Multivariate random effects meta-analysis of diagnostic tests with multiple thresholds
1 Department of Biostatistics, Erasmus MC - Erasmus University Medical Center, Rotterdam, the Netherlands
2 Wadsworth Center, New York State Department of Health, Albany, NY, USA
3 Institute of Psychology, Erasmus University Rotterdam, Rotterdam, the Netherlands
4 Department of Medical Statistics and Bioinformatics, Leiden University Medical Center, Leiden, the Netherlands
BMC Medical Research Methodology 2009, 9:73 doi:10.1186/1471-2288-9-73Published: 10 November 2009
Bivariate random effects meta-analysis of diagnostic tests is becoming a well established approach when studies present one two-by-two table or one pair of sensitivity and specificity. When studies present multiple thresholds for test positivity, usually meta-analysts reduce the data to a two-by-two table or take one threshold value at a time and apply the well developed meta-analytic approaches. However, this approach does not fully exploit the data.

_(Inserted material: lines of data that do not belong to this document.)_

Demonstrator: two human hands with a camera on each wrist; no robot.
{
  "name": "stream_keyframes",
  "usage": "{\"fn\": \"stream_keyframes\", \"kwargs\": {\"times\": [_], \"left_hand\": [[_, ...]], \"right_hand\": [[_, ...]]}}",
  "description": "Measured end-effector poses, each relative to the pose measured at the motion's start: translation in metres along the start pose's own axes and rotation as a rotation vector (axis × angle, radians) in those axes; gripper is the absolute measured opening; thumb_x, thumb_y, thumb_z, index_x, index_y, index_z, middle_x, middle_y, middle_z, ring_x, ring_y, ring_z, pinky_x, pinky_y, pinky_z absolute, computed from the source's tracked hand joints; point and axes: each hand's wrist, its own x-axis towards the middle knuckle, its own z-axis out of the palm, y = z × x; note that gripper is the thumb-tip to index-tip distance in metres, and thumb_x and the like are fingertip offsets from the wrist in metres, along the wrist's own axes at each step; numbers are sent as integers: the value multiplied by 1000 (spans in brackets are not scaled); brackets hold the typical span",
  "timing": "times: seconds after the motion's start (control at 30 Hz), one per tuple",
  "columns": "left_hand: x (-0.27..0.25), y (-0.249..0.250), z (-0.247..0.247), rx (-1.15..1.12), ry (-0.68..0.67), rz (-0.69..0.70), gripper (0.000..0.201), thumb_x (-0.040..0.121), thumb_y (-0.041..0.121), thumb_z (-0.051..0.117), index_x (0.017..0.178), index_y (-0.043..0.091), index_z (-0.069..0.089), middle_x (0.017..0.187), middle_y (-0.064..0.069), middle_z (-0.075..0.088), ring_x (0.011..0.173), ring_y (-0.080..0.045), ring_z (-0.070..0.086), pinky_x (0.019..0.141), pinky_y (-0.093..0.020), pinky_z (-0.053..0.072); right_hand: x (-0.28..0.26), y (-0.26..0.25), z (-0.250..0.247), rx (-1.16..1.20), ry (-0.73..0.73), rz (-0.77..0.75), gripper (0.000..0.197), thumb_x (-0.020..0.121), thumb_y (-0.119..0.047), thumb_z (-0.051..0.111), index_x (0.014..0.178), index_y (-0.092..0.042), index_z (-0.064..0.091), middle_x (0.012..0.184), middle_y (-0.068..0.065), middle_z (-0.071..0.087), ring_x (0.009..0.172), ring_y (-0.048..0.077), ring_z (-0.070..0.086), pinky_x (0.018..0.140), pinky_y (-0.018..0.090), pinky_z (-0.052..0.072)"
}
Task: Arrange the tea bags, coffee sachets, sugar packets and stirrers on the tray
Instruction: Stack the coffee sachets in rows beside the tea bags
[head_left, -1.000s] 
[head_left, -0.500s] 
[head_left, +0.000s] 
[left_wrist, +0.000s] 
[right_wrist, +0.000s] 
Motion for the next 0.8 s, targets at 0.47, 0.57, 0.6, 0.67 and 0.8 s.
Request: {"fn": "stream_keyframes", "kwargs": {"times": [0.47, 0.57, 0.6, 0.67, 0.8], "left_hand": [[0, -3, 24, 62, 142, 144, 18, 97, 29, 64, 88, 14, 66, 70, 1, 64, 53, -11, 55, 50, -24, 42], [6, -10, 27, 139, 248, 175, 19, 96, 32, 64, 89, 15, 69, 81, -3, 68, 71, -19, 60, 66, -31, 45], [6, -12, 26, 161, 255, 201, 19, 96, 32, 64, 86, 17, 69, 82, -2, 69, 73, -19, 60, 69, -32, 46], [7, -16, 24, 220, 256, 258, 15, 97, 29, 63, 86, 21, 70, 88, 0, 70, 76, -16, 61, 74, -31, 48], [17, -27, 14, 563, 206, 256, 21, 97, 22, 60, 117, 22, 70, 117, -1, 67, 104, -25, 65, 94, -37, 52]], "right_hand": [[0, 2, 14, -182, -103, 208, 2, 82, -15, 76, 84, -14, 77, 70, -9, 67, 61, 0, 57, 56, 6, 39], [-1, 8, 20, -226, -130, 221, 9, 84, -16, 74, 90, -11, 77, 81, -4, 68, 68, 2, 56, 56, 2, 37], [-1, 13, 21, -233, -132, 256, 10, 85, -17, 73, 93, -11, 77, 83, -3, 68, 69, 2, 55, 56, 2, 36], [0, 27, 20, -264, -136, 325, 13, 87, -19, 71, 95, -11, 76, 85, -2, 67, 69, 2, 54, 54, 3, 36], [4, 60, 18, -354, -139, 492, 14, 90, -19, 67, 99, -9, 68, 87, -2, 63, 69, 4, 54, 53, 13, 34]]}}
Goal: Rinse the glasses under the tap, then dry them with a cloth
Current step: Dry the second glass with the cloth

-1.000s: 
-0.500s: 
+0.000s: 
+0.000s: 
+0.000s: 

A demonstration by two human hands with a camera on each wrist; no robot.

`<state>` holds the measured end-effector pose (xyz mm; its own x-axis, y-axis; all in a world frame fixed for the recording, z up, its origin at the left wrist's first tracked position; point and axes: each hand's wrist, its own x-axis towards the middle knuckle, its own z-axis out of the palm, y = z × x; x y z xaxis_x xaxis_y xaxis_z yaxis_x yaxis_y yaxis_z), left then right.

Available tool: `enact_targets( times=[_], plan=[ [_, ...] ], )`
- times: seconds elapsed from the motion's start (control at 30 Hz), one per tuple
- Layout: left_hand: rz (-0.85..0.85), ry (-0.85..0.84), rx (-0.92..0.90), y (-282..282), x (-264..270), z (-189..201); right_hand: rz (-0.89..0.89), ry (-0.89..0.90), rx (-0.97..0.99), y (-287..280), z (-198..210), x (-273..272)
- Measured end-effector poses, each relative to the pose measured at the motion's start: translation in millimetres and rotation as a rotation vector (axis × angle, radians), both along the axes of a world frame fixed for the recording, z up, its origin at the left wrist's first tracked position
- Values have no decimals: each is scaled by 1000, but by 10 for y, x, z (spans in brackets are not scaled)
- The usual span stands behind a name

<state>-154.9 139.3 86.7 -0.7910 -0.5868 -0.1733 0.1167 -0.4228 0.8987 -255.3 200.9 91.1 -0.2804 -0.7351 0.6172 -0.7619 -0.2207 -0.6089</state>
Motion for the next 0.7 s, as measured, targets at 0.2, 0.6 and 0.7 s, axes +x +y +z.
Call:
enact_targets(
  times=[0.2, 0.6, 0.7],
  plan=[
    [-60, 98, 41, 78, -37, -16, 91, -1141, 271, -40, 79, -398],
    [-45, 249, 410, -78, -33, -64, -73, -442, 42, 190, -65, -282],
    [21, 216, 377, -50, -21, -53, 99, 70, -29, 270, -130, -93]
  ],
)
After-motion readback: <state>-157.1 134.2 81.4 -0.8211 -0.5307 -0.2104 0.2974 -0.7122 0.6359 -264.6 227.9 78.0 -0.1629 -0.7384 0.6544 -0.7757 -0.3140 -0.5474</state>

In this paper we generalize the bivariate random effects approach to the situation where test results are presented with k thresholds for test positivity, resulting in a 2 by (k+1) table per study. The model can be fitted with standard likelihood procedures in statistical packages such as SAS (Proc NLMIXED). We follow a multivariate random effects approach; i.e., we assume that each study estimates a study specific ROC curve that can be viewed as randomly sampled from the population of all ROC curves of such studies. In contrast to the bivariate case, where nothing can be said about the shape of study specific ROC curves without additional untestable assumptions, the multivariate model can be used to describe study specific ROC curves. The models are easily extended with study level covariates.
The method is illustrated using published meta-analysis data. The SAS NLMIXED syntax is given in the appendix.
We conclude that the multivariate random effects meta-analysis approach is an appropriate and convenient framework to meta-analyse studies with multiple threshold without losing any information by dichotomizing the test results.